It’s amazing what you can get used to.
Looking back a few years, the unemployment rate in April 2004 was 5.6 percent when presidential candidate John Kerry announced that then-President George W. Bush sported “the worst economic record since the Hoover administration.” When voters went to the polls four years later, a big reason Barack Obama prevailed is that unemployment had soared. To 6.8 percent.
Ah, but these days we’re almost immune to bad economic news. When the Labor Department announced that July’s jobless rate had climbed to 8.3 percent, it barely earned a mention on CNN. With the Olympics going on, and Harry Reid tossing around allegations about Mitt Romney, hours rolled by before the network could find the time to zero in on unemployment.
That’s a shame because, in recent years, our political leaders have been taking too many wrong turns.
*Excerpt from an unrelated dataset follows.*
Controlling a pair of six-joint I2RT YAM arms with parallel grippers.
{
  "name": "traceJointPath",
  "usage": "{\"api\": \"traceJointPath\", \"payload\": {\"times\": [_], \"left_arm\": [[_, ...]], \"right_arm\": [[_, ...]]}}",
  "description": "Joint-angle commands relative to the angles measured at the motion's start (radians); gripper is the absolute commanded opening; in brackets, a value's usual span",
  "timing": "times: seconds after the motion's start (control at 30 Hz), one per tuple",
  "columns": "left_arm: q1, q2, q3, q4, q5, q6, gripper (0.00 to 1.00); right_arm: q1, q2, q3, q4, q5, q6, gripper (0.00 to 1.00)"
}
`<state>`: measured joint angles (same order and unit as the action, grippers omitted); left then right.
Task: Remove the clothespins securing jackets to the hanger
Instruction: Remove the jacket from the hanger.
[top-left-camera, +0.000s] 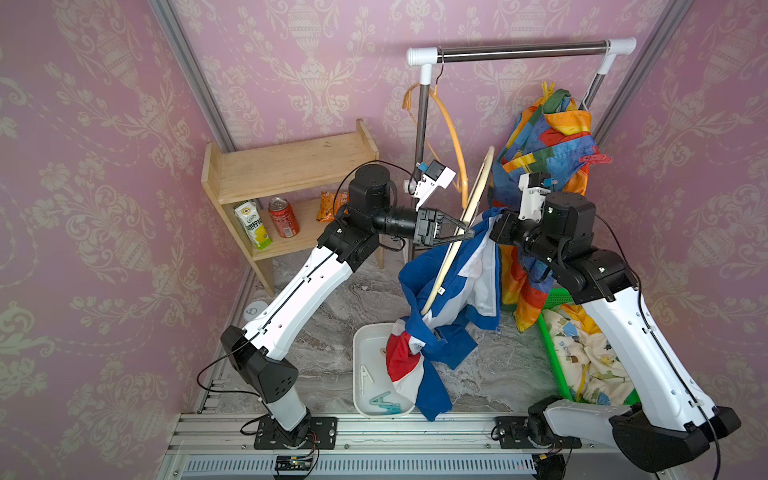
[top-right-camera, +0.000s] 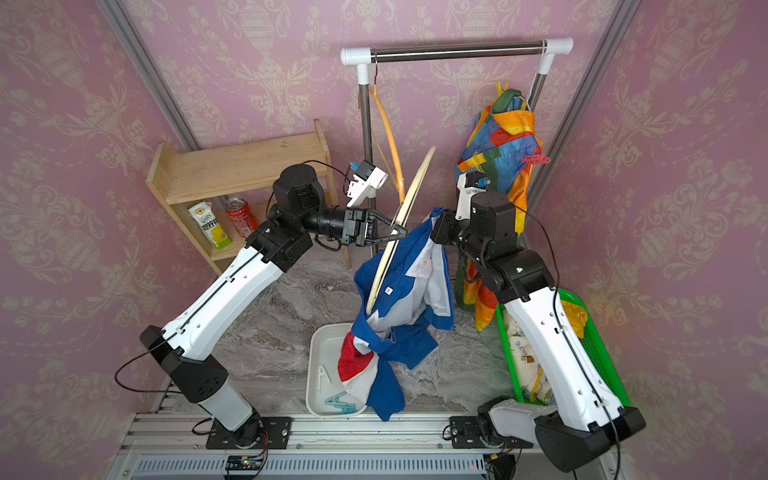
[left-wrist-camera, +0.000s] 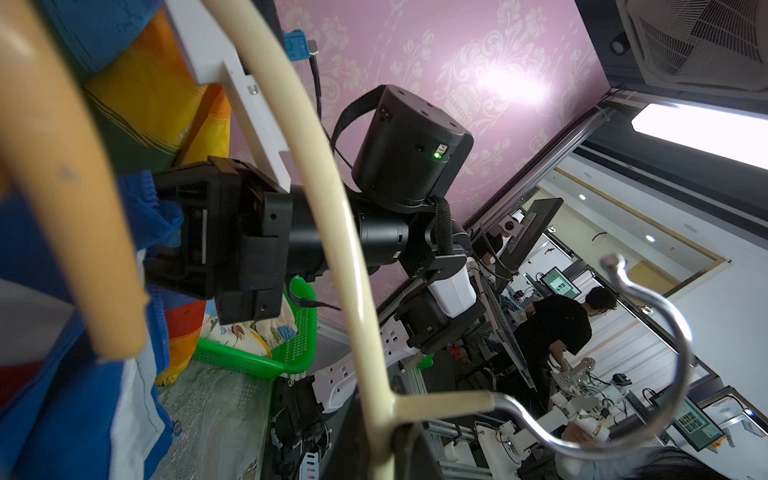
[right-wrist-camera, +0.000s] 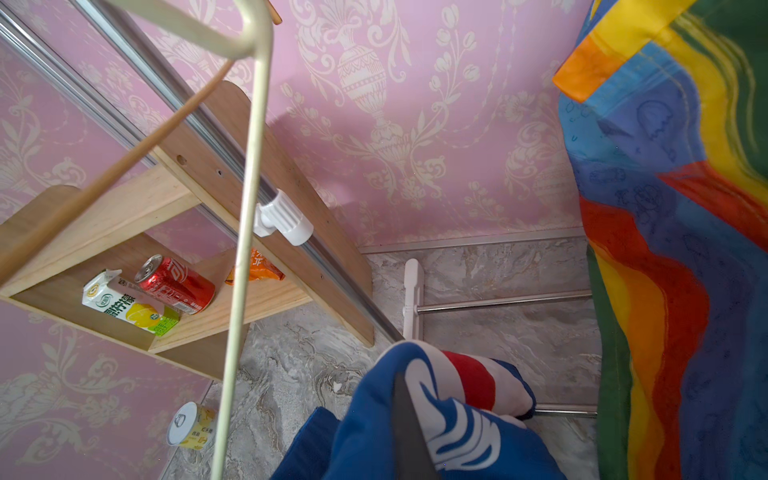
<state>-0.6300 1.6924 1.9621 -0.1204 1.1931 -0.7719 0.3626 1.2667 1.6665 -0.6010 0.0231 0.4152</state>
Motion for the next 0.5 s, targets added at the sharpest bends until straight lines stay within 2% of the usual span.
{"api": "traceJointPath", "payload": {"times": [0.0, 0.27, 0.37, 0.47], "left_arm": [[0.009, 0.007, 0.075, 0.082, 0.018, -0.009, 0.0], [0.011, 0.006, 0.076, 0.042, -0.002, 0.047, 0.0], [0.013, 0.003, 0.076, 0.017, -0.008, 0.068, 0.0], [0.014, 0.007, 0.075, 0.025, -0.012, 0.062, 0.0]], "right_arm": [[0.016, -0.027, 0.131, -0.027, 0.009, -0.028, 0.0], [0.021, -0.15, 0.198, -0.077, 0.081, -0.051, 0.0], [0.021, -0.181, 0.267, -0.098, 0.109, -0.075, 0.0], [0.021, -0.168, 0.4, -0.092, 0.092, -0.102, 0.0]]}}
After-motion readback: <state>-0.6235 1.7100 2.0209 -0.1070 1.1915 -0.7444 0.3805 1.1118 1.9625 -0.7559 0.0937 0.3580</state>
As Amy Payne wrote on The Heritage Foundation’s blog, “The [Obama] administration’s foot-dragging on free trade agreements has killed job creation. The extended moratorium on oil drilling, followed by new regulations, killed job creation. President Obama's refusal to build the Keystone XL pipeline killed jobs. Ever-expanding Environmental Protection Agency regulations kill jobs. Extending unemployment insurance -- part of the failed ‘stimulus’ -- was a humanitarian gesture, but it killed jobs. Even increasing deficit spending has a job-killing effect, the opposite of what Obama espouses.”